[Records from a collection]
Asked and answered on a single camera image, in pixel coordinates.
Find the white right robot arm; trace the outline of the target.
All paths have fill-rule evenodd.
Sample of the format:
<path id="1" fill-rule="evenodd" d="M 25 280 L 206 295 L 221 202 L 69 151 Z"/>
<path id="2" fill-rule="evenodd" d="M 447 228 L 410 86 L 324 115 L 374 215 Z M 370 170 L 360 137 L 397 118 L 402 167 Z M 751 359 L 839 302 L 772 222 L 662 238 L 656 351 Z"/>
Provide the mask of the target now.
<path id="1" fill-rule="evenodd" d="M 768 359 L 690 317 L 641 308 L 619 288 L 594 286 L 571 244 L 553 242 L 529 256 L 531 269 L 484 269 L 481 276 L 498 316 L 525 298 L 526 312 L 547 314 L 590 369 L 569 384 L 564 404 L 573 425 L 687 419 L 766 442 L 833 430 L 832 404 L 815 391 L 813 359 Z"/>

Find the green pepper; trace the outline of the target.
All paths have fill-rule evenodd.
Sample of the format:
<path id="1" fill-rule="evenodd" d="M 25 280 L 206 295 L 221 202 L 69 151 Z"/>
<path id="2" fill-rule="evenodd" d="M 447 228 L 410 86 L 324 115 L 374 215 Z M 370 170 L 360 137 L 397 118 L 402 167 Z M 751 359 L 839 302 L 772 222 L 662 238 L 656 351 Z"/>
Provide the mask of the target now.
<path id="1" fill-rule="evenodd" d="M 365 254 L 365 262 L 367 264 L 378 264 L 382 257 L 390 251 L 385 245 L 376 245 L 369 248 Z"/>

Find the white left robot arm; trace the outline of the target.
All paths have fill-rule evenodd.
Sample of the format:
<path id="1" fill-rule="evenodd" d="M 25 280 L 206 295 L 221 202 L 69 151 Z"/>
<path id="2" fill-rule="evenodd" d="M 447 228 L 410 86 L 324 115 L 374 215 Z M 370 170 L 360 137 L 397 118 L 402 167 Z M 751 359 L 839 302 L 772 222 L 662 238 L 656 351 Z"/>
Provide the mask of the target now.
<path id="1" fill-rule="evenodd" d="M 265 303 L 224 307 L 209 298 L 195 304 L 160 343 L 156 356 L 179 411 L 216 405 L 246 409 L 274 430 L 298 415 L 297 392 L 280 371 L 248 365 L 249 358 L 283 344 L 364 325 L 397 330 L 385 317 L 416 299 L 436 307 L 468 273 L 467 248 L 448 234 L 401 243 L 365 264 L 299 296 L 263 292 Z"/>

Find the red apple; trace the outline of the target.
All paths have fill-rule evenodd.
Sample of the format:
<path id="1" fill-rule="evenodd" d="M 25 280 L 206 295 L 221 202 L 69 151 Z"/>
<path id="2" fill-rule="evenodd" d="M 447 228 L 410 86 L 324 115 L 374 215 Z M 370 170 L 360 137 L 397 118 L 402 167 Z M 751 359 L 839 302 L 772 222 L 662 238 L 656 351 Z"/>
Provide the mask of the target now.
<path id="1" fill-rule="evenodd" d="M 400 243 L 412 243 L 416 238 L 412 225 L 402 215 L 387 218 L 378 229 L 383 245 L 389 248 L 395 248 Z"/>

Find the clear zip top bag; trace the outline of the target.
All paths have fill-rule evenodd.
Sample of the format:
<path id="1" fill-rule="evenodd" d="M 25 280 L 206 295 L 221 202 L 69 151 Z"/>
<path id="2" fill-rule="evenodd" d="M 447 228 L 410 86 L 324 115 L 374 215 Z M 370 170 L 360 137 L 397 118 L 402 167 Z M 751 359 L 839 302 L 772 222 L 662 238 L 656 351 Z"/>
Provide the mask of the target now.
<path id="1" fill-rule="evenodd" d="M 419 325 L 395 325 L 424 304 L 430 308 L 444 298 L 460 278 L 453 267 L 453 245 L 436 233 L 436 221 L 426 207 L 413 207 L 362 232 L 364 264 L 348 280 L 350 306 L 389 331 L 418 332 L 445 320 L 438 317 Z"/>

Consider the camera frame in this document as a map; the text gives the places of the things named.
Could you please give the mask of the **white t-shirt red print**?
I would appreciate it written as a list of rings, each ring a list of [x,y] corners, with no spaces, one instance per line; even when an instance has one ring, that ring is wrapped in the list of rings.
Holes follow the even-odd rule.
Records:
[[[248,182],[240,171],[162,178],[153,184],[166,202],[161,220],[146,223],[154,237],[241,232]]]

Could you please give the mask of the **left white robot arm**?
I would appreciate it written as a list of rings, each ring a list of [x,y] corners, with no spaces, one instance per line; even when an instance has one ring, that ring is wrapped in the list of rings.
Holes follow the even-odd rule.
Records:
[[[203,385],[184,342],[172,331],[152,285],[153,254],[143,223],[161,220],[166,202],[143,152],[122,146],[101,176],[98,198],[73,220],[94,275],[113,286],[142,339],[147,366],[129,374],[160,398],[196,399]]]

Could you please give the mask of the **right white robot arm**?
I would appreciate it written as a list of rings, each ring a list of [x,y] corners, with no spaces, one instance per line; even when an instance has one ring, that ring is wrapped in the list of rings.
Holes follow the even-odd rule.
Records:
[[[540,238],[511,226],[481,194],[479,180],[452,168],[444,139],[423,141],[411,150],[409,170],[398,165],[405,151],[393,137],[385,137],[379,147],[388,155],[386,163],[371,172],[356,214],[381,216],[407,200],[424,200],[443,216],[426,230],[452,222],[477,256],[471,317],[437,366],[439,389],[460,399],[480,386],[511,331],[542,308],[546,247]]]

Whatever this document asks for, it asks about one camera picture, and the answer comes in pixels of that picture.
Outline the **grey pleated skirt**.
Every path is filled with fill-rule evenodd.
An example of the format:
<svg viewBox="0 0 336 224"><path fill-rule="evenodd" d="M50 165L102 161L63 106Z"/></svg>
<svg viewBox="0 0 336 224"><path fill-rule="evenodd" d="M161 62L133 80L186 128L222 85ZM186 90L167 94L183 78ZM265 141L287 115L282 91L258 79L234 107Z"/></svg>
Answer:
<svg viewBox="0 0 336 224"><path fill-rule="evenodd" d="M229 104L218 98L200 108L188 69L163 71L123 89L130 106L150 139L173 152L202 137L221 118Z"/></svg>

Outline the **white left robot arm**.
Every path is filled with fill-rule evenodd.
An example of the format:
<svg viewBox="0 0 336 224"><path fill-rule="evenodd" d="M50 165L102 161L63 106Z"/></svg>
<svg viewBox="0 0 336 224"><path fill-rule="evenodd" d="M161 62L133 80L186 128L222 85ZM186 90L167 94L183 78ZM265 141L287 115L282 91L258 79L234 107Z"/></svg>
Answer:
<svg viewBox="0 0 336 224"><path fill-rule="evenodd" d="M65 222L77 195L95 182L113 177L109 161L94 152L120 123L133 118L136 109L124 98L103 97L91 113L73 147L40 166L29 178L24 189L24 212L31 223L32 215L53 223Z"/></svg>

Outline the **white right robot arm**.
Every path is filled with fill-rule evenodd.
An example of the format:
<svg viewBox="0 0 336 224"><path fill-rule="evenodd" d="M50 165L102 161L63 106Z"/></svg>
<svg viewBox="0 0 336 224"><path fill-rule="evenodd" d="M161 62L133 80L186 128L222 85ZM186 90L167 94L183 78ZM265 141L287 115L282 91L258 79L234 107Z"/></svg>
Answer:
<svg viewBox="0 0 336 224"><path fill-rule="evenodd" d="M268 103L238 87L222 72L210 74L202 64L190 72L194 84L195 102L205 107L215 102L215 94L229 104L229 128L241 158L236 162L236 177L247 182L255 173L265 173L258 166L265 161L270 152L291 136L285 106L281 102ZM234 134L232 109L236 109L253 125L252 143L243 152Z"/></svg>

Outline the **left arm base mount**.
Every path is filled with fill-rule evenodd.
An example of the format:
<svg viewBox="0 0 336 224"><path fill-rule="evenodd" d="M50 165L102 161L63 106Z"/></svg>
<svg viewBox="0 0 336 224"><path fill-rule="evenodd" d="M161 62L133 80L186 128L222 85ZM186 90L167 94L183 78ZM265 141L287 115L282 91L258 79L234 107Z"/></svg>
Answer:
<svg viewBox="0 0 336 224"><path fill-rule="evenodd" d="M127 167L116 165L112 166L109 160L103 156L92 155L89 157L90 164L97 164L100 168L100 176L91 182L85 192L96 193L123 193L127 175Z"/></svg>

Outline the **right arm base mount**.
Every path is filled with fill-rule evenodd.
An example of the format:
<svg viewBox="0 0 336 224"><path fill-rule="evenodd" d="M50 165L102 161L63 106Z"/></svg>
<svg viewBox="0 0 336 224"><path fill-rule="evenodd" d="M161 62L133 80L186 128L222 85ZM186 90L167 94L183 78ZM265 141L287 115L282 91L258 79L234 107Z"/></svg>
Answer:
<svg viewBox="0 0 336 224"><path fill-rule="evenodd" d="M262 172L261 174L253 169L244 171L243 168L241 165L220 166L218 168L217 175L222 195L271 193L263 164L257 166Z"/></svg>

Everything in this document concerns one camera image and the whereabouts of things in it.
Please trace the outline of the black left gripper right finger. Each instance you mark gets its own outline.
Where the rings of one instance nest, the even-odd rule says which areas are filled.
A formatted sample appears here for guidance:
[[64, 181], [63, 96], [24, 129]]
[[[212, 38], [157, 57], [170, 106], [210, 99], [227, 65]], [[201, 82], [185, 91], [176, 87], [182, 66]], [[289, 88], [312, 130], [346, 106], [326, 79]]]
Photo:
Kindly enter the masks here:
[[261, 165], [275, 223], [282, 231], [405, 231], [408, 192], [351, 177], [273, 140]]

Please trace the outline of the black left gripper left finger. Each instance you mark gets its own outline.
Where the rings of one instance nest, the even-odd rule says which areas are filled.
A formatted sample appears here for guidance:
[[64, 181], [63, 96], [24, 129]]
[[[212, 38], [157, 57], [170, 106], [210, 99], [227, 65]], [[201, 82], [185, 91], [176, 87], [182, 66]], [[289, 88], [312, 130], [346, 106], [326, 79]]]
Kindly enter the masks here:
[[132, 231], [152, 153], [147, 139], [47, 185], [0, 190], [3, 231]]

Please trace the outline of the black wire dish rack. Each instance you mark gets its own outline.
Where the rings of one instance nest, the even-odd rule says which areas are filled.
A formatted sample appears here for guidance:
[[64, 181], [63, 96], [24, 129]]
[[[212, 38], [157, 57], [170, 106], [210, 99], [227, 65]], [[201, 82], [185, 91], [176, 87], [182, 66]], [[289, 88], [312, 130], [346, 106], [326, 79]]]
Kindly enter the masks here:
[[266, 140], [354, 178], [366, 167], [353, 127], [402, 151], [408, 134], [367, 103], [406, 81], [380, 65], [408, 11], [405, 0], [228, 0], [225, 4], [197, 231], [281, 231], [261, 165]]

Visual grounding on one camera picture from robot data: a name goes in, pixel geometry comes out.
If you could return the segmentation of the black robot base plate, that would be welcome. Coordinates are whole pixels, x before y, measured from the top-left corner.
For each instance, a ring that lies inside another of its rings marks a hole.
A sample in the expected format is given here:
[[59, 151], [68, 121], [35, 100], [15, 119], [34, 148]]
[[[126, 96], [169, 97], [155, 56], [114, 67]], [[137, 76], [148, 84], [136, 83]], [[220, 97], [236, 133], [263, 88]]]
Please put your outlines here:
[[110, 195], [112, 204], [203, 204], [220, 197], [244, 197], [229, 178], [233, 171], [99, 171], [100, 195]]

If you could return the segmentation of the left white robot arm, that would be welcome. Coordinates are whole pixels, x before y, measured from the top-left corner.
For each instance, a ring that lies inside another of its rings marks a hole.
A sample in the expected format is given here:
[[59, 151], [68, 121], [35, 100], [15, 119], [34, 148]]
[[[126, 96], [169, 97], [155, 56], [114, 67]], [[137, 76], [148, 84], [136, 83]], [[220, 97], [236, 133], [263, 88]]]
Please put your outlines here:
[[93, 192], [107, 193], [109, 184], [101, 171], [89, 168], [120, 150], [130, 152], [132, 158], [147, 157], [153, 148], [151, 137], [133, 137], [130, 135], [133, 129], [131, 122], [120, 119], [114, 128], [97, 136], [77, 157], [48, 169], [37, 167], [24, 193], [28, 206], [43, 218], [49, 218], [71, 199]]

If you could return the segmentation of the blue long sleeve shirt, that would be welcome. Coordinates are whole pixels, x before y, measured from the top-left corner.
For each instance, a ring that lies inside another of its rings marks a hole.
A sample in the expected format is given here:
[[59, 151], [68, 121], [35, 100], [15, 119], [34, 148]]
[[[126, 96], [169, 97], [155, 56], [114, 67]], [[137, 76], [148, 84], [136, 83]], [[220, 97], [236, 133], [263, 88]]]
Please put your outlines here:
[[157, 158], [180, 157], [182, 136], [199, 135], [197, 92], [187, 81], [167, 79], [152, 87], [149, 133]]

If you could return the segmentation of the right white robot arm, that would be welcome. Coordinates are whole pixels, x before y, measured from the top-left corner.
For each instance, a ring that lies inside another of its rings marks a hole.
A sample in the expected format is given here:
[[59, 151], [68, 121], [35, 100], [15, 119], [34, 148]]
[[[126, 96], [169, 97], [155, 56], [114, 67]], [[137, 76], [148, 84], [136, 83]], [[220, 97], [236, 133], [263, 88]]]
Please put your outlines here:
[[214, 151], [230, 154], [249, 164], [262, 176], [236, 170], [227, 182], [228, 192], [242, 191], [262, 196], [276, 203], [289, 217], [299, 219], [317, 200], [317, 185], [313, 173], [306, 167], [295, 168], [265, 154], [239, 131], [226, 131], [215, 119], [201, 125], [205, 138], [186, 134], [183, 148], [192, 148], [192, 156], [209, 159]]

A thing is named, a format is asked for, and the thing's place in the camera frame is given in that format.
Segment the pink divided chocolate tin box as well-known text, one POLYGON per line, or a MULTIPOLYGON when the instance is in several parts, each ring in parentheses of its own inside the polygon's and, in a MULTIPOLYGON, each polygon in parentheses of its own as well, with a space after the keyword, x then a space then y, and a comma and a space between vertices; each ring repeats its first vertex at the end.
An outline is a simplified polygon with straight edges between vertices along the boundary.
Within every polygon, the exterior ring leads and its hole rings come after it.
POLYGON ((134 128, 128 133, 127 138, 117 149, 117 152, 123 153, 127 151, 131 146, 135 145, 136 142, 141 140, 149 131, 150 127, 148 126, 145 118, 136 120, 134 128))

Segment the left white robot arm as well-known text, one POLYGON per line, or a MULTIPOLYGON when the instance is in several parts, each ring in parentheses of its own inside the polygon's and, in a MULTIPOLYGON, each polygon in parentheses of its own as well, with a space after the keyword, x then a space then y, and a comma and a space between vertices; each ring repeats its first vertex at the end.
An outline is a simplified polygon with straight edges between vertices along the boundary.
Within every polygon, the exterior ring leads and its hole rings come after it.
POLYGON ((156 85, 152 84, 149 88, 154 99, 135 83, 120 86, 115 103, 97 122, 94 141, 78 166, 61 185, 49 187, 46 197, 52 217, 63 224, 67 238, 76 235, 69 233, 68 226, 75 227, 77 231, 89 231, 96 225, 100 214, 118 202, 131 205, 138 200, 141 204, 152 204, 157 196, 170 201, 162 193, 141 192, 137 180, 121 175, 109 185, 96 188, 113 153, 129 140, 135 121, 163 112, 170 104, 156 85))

INSTRUCTIONS TO FOLLOW. From the records above, reproduce exactly the lines from the one with "Please trace the outline of the black left gripper left" to the one with "If you could return the segmentation of the black", both included, and no others.

ANSWER SECTION.
Please trace the outline of the black left gripper left finger. Each instance you mark gets its own outline.
Where the rings of one instance nest, the even-odd rule says which areas are filled.
A formatted sample appears here for guidance:
[[64, 181], [63, 96], [24, 129]]
[[[212, 38], [157, 57], [170, 106], [210, 99], [227, 65]], [[201, 82], [185, 91], [176, 87], [182, 66]], [[289, 88], [312, 130], [346, 106], [326, 79]]]
Kindly enter the masks here:
[[132, 231], [152, 153], [147, 139], [47, 185], [0, 190], [3, 231]]

Please trace the outline of the black wire dish rack. Each instance you mark gets its own outline.
Where the rings of one instance nest, the even-odd rule says which areas are filled.
A formatted sample appears here for guidance:
[[64, 181], [63, 96], [24, 129]]
[[[212, 38], [157, 57], [170, 106], [210, 99], [227, 65]], [[201, 82], [185, 91], [176, 87], [182, 66]], [[289, 88], [312, 130], [346, 106], [326, 79]]]
Kindly enter the masks here:
[[266, 140], [354, 178], [366, 167], [353, 127], [402, 151], [408, 134], [367, 103], [406, 81], [380, 65], [408, 11], [405, 0], [228, 0], [225, 4], [197, 231], [281, 231], [261, 165]]

Visual grounding on one camera picture from robot data: a name goes in, pixel geometry comes out.
If you could return the segmentation of the black robot base plate, that would be welcome. Coordinates are whole pixels, x before y, measured from the top-left corner.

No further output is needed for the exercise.